Sophomore Ava Neumayer supports Junior Nyaluak Dak as LSE athletes names are announced at girls varsity basketball game against Lincoln East.

Molly Leyden, Online Editor

At the beginning of a home girls varsity basketball game you can expect two or three rows of students in the student section and close family of the athletes in attendance. As a girls game goes on the gym will slowly start to fill up throughout the game as students show up to get their seats for the boys game taking place after the girls. Basketball is arguably one of the most popular Winter sports, making it a main source of entertainment for students during the cold months. At a Varsity Boys Basketball home game, there is typically a large crowd full of students and parents with the LSE student section being at least half way full. Unfortunately the same cannot be said for girls basketball. This has become the social norm at LSE and other Lincoln schools, and also in other sports. The attention given to boys’ sports is not equally reciprocated to girls. This attitude and outlook has an effect on our female athletes.

“It makes me pretty upset that the boys get more respect,” Equity Cadre member and varsity basketball player, Nyaluak Dak said. “We had the same record, we’re doing pretty good this year and Southeast basketball has been getting better, but that’s just a respect thing. Especially when our head Designated Fan Association (DFA) people don’t show up for a game”. 

Dak says the lack of attendance affects the team’s morale and can even affect their performance.

LSE DFA did not respond when asked for comment on their attendance. When it comes to the DFA, the athletes notice the lack of support from the student led organization. Dak hopes that with help from the DFA attendance could be boosted and games could be more heavily promoted. As of right now, she believes the support from the student body and the DFA is not felt by girl athletes.

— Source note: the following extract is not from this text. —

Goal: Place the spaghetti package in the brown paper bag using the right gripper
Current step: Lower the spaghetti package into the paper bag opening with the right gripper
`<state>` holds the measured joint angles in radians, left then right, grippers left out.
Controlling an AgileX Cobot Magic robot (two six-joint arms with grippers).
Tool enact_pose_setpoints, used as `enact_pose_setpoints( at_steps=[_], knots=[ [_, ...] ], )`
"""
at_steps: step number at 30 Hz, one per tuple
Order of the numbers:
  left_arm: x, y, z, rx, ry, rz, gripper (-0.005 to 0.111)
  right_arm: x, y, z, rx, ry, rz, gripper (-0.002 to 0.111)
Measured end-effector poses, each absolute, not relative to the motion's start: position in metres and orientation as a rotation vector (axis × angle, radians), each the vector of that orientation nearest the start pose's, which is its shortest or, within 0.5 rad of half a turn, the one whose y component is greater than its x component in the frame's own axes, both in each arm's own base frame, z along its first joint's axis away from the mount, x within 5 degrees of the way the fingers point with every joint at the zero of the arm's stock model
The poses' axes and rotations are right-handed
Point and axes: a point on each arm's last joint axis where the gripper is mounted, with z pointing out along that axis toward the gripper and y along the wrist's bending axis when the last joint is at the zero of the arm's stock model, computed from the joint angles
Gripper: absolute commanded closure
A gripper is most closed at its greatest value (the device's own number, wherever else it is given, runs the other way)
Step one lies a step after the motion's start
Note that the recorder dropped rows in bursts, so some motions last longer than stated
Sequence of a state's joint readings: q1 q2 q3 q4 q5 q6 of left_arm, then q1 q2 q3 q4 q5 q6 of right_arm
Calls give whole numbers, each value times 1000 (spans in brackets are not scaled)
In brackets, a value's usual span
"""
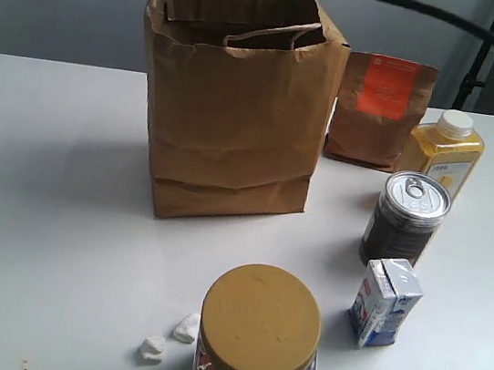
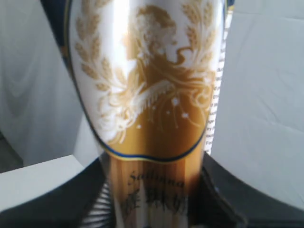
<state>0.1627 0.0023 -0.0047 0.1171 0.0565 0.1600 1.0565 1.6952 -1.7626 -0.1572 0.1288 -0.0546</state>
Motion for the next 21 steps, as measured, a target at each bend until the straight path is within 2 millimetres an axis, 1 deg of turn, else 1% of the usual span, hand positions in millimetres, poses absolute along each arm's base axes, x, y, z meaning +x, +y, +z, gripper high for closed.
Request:
enact_pose_setpoints(
  at_steps=[3, 5, 7, 12, 14, 16, 21],
  knots=[
    [56, 10, 210, 83, 1546, 354, 107, 224, 352, 455, -857, 1303, 651, 108],
    [56, 10, 210, 83, 1546, 354, 107, 240, 352, 444, -832, 1336, 641, 108],
    [56, 10, 210, 83, 1546, 354, 107, 253, 355, 431, -827, 1374, 625, 108],
    [56, 10, 210, 83, 1546, 354, 107, 282, 365, 389, -842, 1486, 573, 108],
    [56, 10, 210, 83, 1546, 354, 107, 290, 367, 374, -856, 1528, 553, 108],
    [56, 10, 210, 83, 1546, 354, 107, 293, 367, 360, -866, 1571, 544, 108],
    [56, 10, 210, 83, 1546, 354, 107, 291, 364, 334, -898, 1650, 526, 108]
  ],
)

“I think we’ve learned to not really expect anything from the student section, because even when they do come in, they don’t cheer us on like how they would the boys team,” varsity soccer and basketball player Mirabelle Hesse said. “You’ve just had to learn how to play through that.” 

The girls’ teams are not the only ones who notice the difference in crowds. 

“I think that a lot of people like watching the boys’ games more which is very unfair to the girls because there’s just as good of a product being put out there,” Varsity Basketball player Daniel Schaefer said. 

Regardless, Schaefer has been given reasons for the lack of attendance. 

“The issue comes down to preference, publicity, and timing. Often audiences prefer to watch the boys game because they find it more interesting,” Schaefer said. “Boys sports unfortunately do get much more publicity than girls and when it comes to the times of games, varsity girls games are often put in an awkward spot for a lot of people. This awkward spot in the day, usually around 5:45 p.m., makes it hard for people who would like to support girls’ basketball to be able to make it.” 

Band member and varsity track and cross country runner Nathan Johnson believes crowds may be more likely to attend a girls’ game if the game times for girls’ and boys’ were switched. 

“If you’re trying to get more people to go to a women’s game you could put it second because right now it’s first and, in general, it’s probably easier to go to a later game than an earlier game,” Johnson said.  

Not only is it important to address this for gender eqaulity reasons, but lack of crowd support can also affect player performance. 

When it comes to coaching, LSE Athletic Director Kara Graham said “I had some players that played much better in front of a big crowd. However, I had other athletes that got very nervous in front of a big crowd and we played better on the road in front of less people.”

The issue of girls and boys sports attendance cannot be solved in a day but can be helped with a bit of support from LSE’s staff and students in prioritizing all sports, no matter the gender.